● **Task description**
Reproduce every entry exactly as given.

● **Data supplied**
----

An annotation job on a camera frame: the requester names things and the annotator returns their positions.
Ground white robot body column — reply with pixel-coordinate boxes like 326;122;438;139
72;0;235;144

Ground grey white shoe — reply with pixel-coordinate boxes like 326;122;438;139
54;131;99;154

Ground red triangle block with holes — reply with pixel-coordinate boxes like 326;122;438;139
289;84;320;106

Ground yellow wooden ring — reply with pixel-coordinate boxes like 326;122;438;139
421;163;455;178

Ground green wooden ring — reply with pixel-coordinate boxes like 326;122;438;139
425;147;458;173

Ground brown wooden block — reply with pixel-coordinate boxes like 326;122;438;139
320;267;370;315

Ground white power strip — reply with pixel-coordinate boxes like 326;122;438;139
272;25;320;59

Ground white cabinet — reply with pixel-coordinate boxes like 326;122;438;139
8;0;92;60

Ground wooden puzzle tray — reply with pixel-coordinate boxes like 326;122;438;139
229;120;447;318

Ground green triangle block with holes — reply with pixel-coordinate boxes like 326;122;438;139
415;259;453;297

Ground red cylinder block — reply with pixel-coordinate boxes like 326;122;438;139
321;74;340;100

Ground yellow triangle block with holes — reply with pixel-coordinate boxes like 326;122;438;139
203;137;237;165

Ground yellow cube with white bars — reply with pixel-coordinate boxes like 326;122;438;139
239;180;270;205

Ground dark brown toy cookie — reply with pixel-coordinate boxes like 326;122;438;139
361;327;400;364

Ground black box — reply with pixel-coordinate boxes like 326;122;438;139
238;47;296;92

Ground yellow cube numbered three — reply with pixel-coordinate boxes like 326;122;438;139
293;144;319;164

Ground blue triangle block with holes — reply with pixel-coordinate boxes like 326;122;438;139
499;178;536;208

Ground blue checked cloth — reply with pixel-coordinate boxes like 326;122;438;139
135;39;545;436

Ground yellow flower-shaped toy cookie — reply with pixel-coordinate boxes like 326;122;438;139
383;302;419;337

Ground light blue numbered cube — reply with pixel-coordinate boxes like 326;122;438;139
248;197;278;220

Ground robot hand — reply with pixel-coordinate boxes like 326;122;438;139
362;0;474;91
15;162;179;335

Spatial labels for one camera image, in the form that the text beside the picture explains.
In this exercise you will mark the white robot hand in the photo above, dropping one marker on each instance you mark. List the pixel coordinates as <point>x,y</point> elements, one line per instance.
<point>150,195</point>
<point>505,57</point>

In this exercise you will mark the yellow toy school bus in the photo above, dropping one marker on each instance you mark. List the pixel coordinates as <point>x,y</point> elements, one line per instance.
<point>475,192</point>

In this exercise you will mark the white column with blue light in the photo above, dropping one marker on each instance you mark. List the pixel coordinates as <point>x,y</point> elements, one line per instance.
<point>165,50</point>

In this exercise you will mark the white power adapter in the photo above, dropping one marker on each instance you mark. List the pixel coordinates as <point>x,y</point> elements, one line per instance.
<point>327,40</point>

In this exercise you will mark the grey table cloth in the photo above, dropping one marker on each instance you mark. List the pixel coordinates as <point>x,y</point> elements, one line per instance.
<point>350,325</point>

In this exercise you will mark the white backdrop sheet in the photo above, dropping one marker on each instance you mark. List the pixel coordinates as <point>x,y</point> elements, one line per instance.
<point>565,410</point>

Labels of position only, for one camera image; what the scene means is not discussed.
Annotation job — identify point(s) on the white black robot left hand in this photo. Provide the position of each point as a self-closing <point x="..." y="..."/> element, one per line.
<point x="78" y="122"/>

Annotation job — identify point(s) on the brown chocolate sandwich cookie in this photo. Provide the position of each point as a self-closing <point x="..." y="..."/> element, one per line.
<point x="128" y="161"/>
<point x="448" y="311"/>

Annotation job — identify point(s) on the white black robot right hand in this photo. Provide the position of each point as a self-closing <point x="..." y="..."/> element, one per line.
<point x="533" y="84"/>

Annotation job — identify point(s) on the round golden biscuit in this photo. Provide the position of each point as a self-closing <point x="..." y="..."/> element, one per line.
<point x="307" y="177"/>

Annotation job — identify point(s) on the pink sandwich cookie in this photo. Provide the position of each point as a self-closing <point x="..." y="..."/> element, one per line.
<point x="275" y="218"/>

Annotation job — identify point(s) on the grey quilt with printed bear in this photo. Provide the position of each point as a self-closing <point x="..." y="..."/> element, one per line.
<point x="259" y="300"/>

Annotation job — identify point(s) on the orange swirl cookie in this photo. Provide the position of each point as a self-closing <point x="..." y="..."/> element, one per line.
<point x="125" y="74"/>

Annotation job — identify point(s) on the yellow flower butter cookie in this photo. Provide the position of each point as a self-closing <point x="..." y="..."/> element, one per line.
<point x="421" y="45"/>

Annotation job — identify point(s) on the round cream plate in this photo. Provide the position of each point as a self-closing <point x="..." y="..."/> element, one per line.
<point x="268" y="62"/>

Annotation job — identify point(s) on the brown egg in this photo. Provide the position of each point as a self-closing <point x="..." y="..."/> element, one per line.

----

● **Result of this task**
An annotation job on a camera frame: the requester names things and the annotator returns their positions.
Ground white robot body column — reply with pixel-coordinate boxes like 326;122;438;139
72;0;235;144

Ground grey white shoe — reply with pixel-coordinate boxes like 326;122;438;139
54;131;99;154

Ground red triangle block with holes — reply with pixel-coordinate boxes like 326;122;438;139
289;84;320;106

Ground yellow wooden ring — reply with pixel-coordinate boxes like 326;122;438;139
421;163;455;178

Ground green wooden ring — reply with pixel-coordinate boxes like 326;122;438;139
425;147;458;173

Ground brown wooden block — reply with pixel-coordinate boxes like 326;122;438;139
320;267;370;315

Ground white power strip — reply with pixel-coordinate boxes like 326;122;438;139
272;25;320;59

Ground white cabinet — reply with pixel-coordinate boxes like 326;122;438;139
8;0;92;60

Ground wooden puzzle tray — reply with pixel-coordinate boxes like 326;122;438;139
229;120;447;318

Ground green triangle block with holes — reply with pixel-coordinate boxes like 326;122;438;139
415;259;453;297

Ground red cylinder block — reply with pixel-coordinate boxes like 326;122;438;139
321;74;340;100

Ground yellow triangle block with holes — reply with pixel-coordinate boxes like 326;122;438;139
203;137;237;165

Ground yellow cube with white bars — reply with pixel-coordinate boxes like 326;122;438;139
239;180;270;205

Ground dark brown toy cookie — reply with pixel-coordinate boxes like 326;122;438;139
361;327;400;364

Ground black box — reply with pixel-coordinate boxes like 326;122;438;139
238;47;296;92

Ground yellow cube numbered three — reply with pixel-coordinate boxes like 326;122;438;139
293;144;319;164

Ground blue triangle block with holes — reply with pixel-coordinate boxes like 326;122;438;139
499;178;536;208

Ground blue checked cloth — reply with pixel-coordinate boxes like 326;122;438;139
135;39;545;436

Ground yellow flower-shaped toy cookie — reply with pixel-coordinate boxes like 326;122;438;139
383;302;419;337

Ground light blue numbered cube — reply with pixel-coordinate boxes like 326;122;438;139
248;197;278;220

Ground robot hand — reply with pixel-coordinate boxes like 326;122;438;139
362;0;474;91
15;162;179;335

Spatial labels for one camera image, in the form that the text beside the picture explains.
In this exercise you will mark the white robot hand in the photo above, dropping one marker on each instance you mark. List the pixel coordinates as <point>x,y</point> elements, one line per instance.
<point>150,195</point>
<point>505,57</point>

In this exercise you will mark the yellow toy school bus in the photo above, dropping one marker on each instance you mark. List the pixel coordinates as <point>x,y</point> elements, one line per instance.
<point>475,192</point>

In this exercise you will mark the white column with blue light in the photo above, dropping one marker on each instance you mark. List the pixel coordinates as <point>x,y</point> elements, one line per instance.
<point>165,50</point>

In this exercise you will mark the white power adapter in the photo above, dropping one marker on each instance you mark. List the pixel coordinates as <point>x,y</point> elements, one line per instance.
<point>327,40</point>

In this exercise you will mark the grey table cloth in the photo above, dropping one marker on each instance you mark. List the pixel coordinates as <point>x,y</point> elements, one line per instance.
<point>350,325</point>

In this exercise you will mark the white backdrop sheet in the photo above, dropping one marker on each instance you mark. List the pixel coordinates as <point>x,y</point> elements, one line per instance.
<point>565,410</point>

Labels of position only, for one camera image; what the scene means is not discussed.
Annotation job — identify point(s) on the white black robot left hand in this photo. Provide the position of each point as a self-closing <point x="..." y="..."/> element, one per line.
<point x="78" y="122"/>

Annotation job — identify point(s) on the brown chocolate sandwich cookie in this photo. Provide the position of each point as a self-closing <point x="..." y="..."/> element, one per line.
<point x="128" y="161"/>
<point x="448" y="311"/>

Annotation job — identify point(s) on the white black robot right hand in this photo. Provide the position of each point as a self-closing <point x="..." y="..."/> element, one per line.
<point x="533" y="84"/>

Annotation job — identify point(s) on the round golden biscuit in this photo. Provide the position of each point as a self-closing <point x="..." y="..."/> element, one per line.
<point x="307" y="177"/>

Annotation job — identify point(s) on the pink sandwich cookie in this photo. Provide the position of each point as a self-closing <point x="..." y="..."/> element, one per line.
<point x="275" y="218"/>

Annotation job — identify point(s) on the grey quilt with printed bear in this photo. Provide the position of each point as a self-closing <point x="..." y="..."/> element, one per line.
<point x="259" y="300"/>

Annotation job — identify point(s) on the orange swirl cookie in this photo. Provide the position of each point as a self-closing <point x="..." y="..."/> element, one per line.
<point x="125" y="74"/>

Annotation job — identify point(s) on the yellow flower butter cookie in this photo. Provide the position of each point as a self-closing <point x="..." y="..."/> element, one per line.
<point x="421" y="45"/>

Annotation job — identify point(s) on the round cream plate in this photo. Provide the position of each point as a self-closing <point x="..." y="..."/> element, one per line.
<point x="268" y="62"/>

Annotation job — identify point(s) on the brown egg in this photo. Provide the position of each point as a self-closing <point x="..." y="..."/> element, one per line.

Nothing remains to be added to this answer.